(SUPPLIED INFORMATION)
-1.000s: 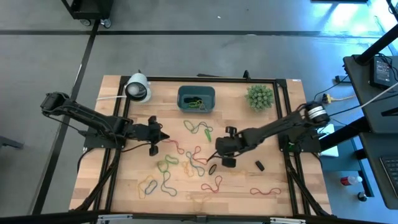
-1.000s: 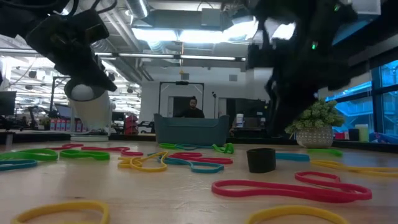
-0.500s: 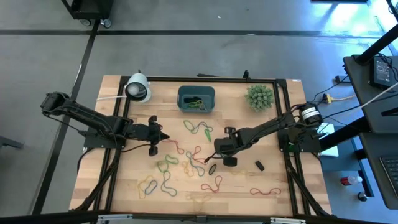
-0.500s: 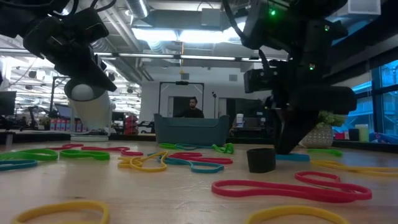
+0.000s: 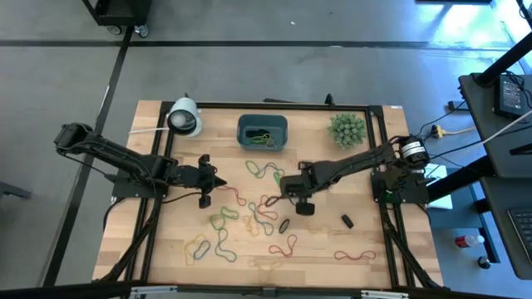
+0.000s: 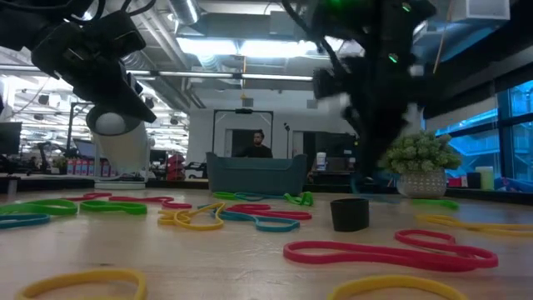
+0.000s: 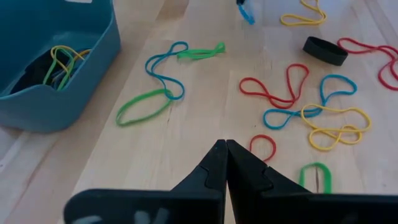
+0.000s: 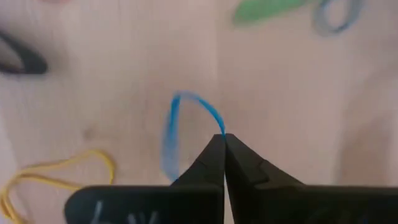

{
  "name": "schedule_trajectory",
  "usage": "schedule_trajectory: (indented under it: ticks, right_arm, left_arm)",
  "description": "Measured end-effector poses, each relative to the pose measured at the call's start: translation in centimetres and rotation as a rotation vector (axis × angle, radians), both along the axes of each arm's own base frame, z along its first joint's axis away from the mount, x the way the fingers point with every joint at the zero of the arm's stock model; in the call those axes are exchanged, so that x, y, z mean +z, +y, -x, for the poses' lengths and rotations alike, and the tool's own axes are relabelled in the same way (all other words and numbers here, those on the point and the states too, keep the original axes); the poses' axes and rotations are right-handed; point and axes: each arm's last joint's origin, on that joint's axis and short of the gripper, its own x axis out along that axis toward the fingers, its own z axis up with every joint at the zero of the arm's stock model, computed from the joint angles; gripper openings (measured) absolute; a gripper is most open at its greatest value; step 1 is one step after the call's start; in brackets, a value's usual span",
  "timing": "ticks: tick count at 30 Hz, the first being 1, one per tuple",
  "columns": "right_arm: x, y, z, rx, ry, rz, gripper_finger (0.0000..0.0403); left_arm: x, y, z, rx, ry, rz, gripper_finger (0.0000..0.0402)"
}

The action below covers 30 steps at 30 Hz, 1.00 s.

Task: Pick and place rubber bands into bin
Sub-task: Put the blue rubber band into the blue bin

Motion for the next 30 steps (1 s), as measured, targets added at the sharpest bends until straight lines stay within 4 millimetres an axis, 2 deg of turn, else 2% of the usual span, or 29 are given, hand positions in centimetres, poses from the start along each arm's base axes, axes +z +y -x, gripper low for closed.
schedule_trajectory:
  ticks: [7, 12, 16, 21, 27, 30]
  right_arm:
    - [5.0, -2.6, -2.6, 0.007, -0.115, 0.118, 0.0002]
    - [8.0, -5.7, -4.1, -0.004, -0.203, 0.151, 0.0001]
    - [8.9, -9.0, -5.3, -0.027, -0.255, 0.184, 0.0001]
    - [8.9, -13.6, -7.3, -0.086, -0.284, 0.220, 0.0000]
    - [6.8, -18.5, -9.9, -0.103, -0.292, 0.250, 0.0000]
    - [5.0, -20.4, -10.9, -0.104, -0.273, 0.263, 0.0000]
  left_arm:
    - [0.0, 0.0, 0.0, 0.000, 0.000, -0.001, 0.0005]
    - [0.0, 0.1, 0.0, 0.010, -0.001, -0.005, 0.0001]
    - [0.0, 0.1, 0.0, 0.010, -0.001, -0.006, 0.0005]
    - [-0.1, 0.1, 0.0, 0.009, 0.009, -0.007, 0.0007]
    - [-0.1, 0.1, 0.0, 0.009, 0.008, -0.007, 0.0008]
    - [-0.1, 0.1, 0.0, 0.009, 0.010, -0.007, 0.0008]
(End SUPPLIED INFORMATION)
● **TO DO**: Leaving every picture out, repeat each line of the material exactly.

● **EXPECTED ANSWER**:
-1.000s: 
-1.000s: 
-0.500s: 
-0.500s: 
+0.000s: 
+0.000s: 
+0.000s: 
+0.000s: 

{
  "name": "schedule_trajectory",
  "usage": "schedule_trajectory: (indented under it: ticks, right_arm, left_arm)",
  "description": "Measured end-effector poses, each relative to the pose measured at the call's start: translation in centimetres and rotation as a rotation vector (axis × angle, radians), both along the axes of each arm's own base frame, z along its first joint's axis away from the mount, x the way the fingers point with every joint at the zero of the arm's stock model; in the call those axes are exchanged, so that x, y, z mean +z, +y, -x, for the poses' lengths and rotations alike, and the tool's own axes are relabelled in the same way (all other words and numbers here, those on the point and the states too, keep the original axes); the poses' axes and rotations are right-handed; point and axes: each arm's last joint's origin, on that joint's axis and short of the gripper, its own x axis out along that axis toward the fingers, its own z axis up with every joint at the zero of the arm's stock model, computed from the joint angles; gripper openings (measured) absolute; a gripper is most open at its greatest value; step 1 is one step after the call's start; in brackets, a value's usual span",
  "timing": "ticks: tick count at 30 Hz, the first being 1, one per tuple",
  "columns": "right_arm: x, y, z, rx, ry, rz, gripper_finger (0.0000..0.0403); left_arm: x, y, z, rx, ry, rz, gripper_finger (0.0000..0.0402)"
}

The action below covers 30 steps at 30 Hz, 1.00 s.

Task: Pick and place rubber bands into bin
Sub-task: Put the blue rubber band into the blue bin

Motion for the next 30 steps (1 s), as measured, targets added at the sharpest bends until straight lines stay within 4 millimetres an axis, 2 deg of turn, else 2% of the usual span, or 29 are given, hand positions in centimetres, poses from the start along each arm's base axes, axes +z +y -x, gripper low for closed.
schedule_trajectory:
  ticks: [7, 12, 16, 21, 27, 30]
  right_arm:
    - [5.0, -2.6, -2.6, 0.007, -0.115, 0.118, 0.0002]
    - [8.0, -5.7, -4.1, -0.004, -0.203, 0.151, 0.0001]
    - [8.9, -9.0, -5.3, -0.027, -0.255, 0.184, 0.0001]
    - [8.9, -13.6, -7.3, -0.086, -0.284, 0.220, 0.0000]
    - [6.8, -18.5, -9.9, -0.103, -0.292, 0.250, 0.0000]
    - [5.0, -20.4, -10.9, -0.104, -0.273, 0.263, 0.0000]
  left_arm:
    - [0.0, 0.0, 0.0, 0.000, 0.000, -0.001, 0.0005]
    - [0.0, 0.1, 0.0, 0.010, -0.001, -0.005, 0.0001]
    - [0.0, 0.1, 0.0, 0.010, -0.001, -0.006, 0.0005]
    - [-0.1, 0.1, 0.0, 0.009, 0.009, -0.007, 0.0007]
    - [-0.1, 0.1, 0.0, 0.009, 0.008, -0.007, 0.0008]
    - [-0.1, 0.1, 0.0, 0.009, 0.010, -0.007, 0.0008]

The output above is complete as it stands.